図18gでは、ターゲットカテーテル1204が取り外され、ガイドワイヤ1220がターゲット管腔1208を通って前進する。ソースカテーテル1202もまた取り外される。
【0136】
電極の製造
本発明のさらなる態様では、2つの血管または空洞の間の導管の作成(吻合)を案内するのに十分な精度で小径カテーテル上に電極を作成する方法が、説明される。
【0137】
一実施形態では、本発明のこの態様は、各々が、細長いシャフトアセンブリを備える医療デバイスの形態の装置を提供し、典型的には、遠位部分に機能要素を備え、近位末端にユーザまたはオペレータインターフェースを備えるカテーテルの形態である。ユーザインターフェースは、ハンドル、ハンドルアセンブリまたはハブを備え得る。
【0138】
【0139】
電極1902、1904は、空間的に変化する(または方向性もしくは非対称性の)電場を発生させる。任意の好適な数の電極が想定されるが、示される構成では、4つの電極は、カテーテルの遠位端で円周の周囲に等間隔に配置され、これらは、遠位端1912から近位端1914まで、カテーテル1910上のトラック1906、1908を介して発電機に接続される。これらのトラック1906、1908は、交差針がカテーテルから出る開口1920を回避する必要があり得る。近位端1914において、トラック1906、1908は、多芯導体ケーブル1918を接続することができる接続パッド1916を形成する。
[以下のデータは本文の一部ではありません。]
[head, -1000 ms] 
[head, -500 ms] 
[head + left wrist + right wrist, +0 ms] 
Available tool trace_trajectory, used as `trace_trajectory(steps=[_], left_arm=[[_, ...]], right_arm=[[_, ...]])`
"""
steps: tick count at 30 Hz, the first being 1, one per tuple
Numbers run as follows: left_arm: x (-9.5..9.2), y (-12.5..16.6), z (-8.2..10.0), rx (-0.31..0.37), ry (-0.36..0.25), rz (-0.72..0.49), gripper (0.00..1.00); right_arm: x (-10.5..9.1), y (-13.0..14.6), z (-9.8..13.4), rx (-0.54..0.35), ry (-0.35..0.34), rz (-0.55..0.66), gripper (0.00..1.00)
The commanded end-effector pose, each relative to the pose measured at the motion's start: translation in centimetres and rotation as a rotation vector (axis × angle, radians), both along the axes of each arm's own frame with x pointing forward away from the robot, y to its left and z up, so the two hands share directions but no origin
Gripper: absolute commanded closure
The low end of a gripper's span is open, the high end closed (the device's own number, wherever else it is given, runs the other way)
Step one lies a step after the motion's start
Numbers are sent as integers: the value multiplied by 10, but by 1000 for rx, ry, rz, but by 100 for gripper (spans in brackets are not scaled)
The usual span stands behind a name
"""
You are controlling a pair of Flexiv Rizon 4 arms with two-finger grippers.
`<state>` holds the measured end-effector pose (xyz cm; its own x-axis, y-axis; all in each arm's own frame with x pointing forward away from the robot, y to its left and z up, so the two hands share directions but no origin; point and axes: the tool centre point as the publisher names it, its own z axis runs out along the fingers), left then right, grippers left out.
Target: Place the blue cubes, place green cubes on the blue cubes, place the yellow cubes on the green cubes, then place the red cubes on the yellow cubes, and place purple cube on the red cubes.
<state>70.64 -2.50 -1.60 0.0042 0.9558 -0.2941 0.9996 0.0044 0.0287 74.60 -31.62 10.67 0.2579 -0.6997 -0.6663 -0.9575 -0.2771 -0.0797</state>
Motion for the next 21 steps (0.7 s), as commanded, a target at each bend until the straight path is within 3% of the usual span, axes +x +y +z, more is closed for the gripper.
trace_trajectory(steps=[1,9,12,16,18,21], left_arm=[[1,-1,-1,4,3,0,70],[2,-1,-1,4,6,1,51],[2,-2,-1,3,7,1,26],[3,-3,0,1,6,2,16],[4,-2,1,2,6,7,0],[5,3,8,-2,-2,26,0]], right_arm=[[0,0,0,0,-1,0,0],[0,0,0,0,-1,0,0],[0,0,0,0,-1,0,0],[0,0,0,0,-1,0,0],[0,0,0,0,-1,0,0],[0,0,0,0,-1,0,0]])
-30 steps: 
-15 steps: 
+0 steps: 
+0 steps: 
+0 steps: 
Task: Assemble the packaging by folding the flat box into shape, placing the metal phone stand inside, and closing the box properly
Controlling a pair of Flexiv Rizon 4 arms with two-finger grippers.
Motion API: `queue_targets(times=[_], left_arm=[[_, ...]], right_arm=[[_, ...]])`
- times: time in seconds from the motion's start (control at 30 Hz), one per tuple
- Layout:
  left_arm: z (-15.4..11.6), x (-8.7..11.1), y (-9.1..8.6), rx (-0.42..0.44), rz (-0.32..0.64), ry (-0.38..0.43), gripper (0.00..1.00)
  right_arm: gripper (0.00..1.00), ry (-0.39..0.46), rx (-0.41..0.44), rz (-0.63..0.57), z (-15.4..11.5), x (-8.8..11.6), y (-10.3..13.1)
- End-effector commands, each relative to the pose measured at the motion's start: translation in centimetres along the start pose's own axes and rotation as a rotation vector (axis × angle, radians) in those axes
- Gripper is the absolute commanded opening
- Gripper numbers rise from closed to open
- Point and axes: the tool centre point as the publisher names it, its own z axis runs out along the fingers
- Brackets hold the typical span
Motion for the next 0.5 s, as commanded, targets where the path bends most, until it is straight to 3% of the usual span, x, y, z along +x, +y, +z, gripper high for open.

図20は、カテーテル1910の遠位部分1912の拡大画像を示す。
【0140】
正確な位置合わせを提供するために、電極を正確に、典型的には、20ミクロンより良い解像度、好適には10ミクロンより良い解像度、好適には5ミクロンより良い解像度、好適には2ミクロンより良い解像度に配置し、基点上の公称位置に対して5度、好適には5度、4度、3度、2度、または1度以内(すなわち、直径方向に対向する対、各対が他方に対して90度)に回転的に位置合わせされることが必要不可欠である。
【0141】
電極の正確な配置を実現するために、それらは、印刷プロセスによってカテーテルに追加することができる。一実施形態では、導電性インクは、カテーテル1910(
図21)を回転させながら、インクジェットディスペンサ1922を平面内で移動させるプログラム可能な印刷機を使用して、インクジェットプロセスによって堆積させることができる。
【0142】
カテーテルチューブは、任意の好適な材料から作られ、好適には、カテーテルチューブは、ポリイミド、ナイロン、または他のポリマーから作られる。インクは、任意の好適な材料に基づくことができ、好適には、インクは、銀粒子、金粒子、または他の導電性材料に基づく。インクはまた、硬化したときに可撓性を維持するポリマー媒体を含むことができる。
【0143】
別の実施形態では、印刷方法は、連続的な流体押し出しを含むことができる。印刷方法は、米国特許出願公開第2010/0209318号明細書に記載されているものと同様であり得る。好ましい実施形態では、要素およびトラックは、ベースとして銀ベースのインクで作られ、その上に金ベースのインクが印刷される。付加的に、ポリウレタンなどの絶縁材料を、導電性トラックの上部に選択的に印刷して、特定の要素のみを露出させることができる。
【0144】
別の実施形態では、プライマが、カテーテルチューブに印刷され、その後、無電解めっき溶液に浸漬することにより、電極パターンを堆積させることができる。
【0145】
別の実施形態では、プライマがカテーテルチューブに印刷され、次いで、レーザで活性化され、その後、無電解めっき溶液に浸漬することにより、電極パターンを堆積させることができる。
【0146】
別の実施形態では、電極パターンのネガを含有するマスクを使用することができ、それを通して、金または銀などの金属を、スパッタ堆積(物理蒸着(PVD)の形態)を使用してポリマー基板に適用することができる。
【0147】
別の実施形態では、金または銀などの金属を、スパッタ堆積を使用してポリマー基板に適用することができ、その後、レーザビームを使用して、金属化コーティングを選択的にアブレーションして、電極パターンを作成することができる。
【0148】
本発明の特定の実施形態を本明細書において詳細に開示してきたが、これは例として、かつ例示のみを目的として行われたものである。前述の実施形態は、添付の特許請求の範囲の範疇を制限することを意図するものではない。本発明者によって、特許請求の範囲によって定義される本発明の主旨および範囲から逸脱することなく、本発明に対して様々な置換、変更、および修正が行われてもよいことが企図される。
【0149】
本出願の範囲から逸脱することなく、本発明に対して様々な変更および修正を行うことができることが理解されよう。上記の本発明の態様および実施形態を組み合わせて、新しい態様および実施形態を形成することができる。例えば、本発明の実施形態は、これらの特徴のいずれかが互いに互換性がないと明示的に示されない限り、外科用デバイス、処理システム、セルフセンタリング機構、および/または印刷電極の特徴の任意の組み合わせを含み得る。